# A B C D E F G H I J K L M N O P Q R S T U V W X Y Z

ETNs, or exchange-traded notes, are essentially unsecured promissory obligations issued with the backing of a financial institution.

These "notes," which can be thought of as bond issuances, guarantee investors the return on a given index (thus, they will not produce any tracking error) and have stated maturity dates (though, like stocks or ETFs, they can be bought and sold throughout the day in the interim for those who don't plan to hold to maturity).

ETNs' unique structure allows ETN providers to replicate asset-allocation strategies and gain access to asset classes such as commodities, foreign markets, and currencies that may otherwise be difficult to access via other investment vehicles. However, because they are essentially promissory obligations, ETNs carry the credit risk associated with the backing financial institution. 

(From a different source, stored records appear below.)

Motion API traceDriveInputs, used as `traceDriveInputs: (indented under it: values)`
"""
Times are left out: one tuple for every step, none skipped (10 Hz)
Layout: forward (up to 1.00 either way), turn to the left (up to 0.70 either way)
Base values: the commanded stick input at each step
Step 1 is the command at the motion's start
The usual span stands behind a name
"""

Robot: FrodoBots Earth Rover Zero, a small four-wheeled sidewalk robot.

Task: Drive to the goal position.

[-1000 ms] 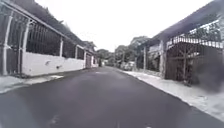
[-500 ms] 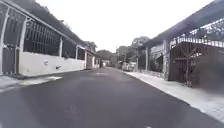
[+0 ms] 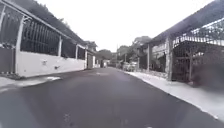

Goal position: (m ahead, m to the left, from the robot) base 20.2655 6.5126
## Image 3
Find dark grey asphalt road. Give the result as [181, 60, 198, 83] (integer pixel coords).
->
[0, 67, 224, 128]

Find group of trees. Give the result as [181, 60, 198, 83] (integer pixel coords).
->
[95, 35, 152, 68]

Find vehicle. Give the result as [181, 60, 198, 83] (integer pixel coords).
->
[122, 61, 139, 72]

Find house with dark gate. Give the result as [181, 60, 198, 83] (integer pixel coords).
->
[145, 0, 224, 88]

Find white wall with dark railing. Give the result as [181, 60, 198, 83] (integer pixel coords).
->
[0, 0, 88, 78]

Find pale concrete pavement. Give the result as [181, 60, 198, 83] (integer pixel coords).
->
[0, 75, 62, 93]
[125, 70, 224, 122]

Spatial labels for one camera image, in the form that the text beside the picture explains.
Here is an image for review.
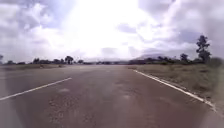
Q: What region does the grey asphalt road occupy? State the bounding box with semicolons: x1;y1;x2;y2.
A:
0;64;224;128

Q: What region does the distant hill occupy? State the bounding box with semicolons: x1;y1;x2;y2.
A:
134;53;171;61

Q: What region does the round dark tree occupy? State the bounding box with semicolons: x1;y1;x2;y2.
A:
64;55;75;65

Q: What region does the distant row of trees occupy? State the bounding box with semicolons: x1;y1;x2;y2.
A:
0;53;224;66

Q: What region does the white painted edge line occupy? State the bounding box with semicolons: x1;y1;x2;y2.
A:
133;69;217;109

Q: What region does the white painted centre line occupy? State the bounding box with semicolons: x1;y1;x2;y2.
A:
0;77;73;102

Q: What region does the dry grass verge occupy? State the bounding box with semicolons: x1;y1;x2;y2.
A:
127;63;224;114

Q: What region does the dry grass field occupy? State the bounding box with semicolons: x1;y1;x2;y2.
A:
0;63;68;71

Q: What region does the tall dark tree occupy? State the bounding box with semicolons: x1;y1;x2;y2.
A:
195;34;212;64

ETFs (exchange-traded funds), on the other hand, have an underlying portfolio containing the securities in the index that they track and are not subject to any credit risk associated with the ETF provider. If an ETF provider were to go out of business, the investors in its funds would still have claim to the funds' underlying portfolio securities or the market value of those securities in the case that the ETFs are liquidated.

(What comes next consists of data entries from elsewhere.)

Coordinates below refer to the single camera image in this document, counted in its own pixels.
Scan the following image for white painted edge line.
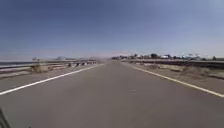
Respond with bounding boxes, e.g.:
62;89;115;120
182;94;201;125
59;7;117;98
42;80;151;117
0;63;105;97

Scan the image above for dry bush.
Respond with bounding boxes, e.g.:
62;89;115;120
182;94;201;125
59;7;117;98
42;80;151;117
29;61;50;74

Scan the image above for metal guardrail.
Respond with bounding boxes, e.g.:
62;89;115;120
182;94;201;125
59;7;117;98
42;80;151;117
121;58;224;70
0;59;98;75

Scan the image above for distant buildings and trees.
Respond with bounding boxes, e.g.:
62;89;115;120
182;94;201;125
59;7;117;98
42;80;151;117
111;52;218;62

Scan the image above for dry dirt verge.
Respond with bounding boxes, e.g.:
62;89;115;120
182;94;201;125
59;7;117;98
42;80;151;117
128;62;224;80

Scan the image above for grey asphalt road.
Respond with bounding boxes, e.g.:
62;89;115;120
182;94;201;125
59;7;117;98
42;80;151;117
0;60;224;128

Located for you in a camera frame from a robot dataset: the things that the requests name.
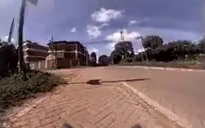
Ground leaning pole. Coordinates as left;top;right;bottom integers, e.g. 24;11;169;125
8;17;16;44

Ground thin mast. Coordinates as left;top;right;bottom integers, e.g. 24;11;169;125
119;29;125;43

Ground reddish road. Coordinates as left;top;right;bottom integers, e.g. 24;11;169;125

Despite the lack of tracking error that ETNs enjoy, we think it is a good practice to monitor whether the market price of a given ETN trades at a discount to its indicative NAV. This would be a "red flag" indication of the market's nervousness related to the issuer's creditworthiness. In the end, to fully grasp the extent of the credit risk associated with a given ETN, investors should lean on a stronger fundamental analysis of the bank, rather than potential discounts in the market price versus the NAV.

For risk averse investors who are unwilling to assume the credit risk and potential loss of their investment--regardless of how low the probability of default may be--we think avoiding the structure altogether could be a prudent and sensible choice.